- _BRIEF_
Exactly reproduce the lines from the one holding "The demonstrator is" through the final line of the listing below, with both ends included and nothing else.

++++++++++

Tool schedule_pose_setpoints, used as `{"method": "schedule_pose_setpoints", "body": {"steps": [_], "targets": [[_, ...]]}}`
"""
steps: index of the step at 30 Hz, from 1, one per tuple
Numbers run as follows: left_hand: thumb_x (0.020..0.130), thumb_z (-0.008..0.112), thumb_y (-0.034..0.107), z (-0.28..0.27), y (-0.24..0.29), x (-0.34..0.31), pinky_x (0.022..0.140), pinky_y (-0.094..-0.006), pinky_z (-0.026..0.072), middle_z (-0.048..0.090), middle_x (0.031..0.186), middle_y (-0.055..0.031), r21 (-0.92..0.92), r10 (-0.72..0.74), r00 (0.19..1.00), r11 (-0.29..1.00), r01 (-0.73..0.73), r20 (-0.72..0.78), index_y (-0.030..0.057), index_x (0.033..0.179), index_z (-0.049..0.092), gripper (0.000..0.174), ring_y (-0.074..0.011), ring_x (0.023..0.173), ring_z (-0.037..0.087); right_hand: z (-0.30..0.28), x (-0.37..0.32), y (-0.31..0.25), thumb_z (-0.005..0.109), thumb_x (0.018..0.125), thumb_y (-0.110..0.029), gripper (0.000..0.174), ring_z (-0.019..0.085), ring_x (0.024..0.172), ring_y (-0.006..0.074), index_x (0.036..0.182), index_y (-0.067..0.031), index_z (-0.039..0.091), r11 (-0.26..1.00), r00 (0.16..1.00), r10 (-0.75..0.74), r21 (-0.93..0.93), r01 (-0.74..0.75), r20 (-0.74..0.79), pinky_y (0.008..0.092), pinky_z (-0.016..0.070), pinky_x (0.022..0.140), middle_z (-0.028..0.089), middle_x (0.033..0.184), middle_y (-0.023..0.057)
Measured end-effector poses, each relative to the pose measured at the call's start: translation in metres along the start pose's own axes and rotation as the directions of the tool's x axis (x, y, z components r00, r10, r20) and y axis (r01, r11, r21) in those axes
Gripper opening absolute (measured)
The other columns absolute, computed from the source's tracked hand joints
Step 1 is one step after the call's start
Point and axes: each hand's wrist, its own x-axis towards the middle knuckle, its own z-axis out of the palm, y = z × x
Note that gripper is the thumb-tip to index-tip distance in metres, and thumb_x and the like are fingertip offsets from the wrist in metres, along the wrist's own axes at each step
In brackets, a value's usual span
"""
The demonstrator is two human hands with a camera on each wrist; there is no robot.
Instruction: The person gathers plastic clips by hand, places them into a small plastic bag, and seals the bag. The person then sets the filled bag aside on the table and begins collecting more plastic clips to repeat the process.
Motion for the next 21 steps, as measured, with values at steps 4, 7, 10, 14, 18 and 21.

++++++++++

- _TASK SOLUTION_
The demonstrator is two human hands with a camera on each wrist; there is no robot.
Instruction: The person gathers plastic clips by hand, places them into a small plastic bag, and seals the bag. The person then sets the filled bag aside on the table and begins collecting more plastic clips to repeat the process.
Motion for the next 21 steps, as measured, with values at steps 4, 7, 10, 14, 18 and 21.

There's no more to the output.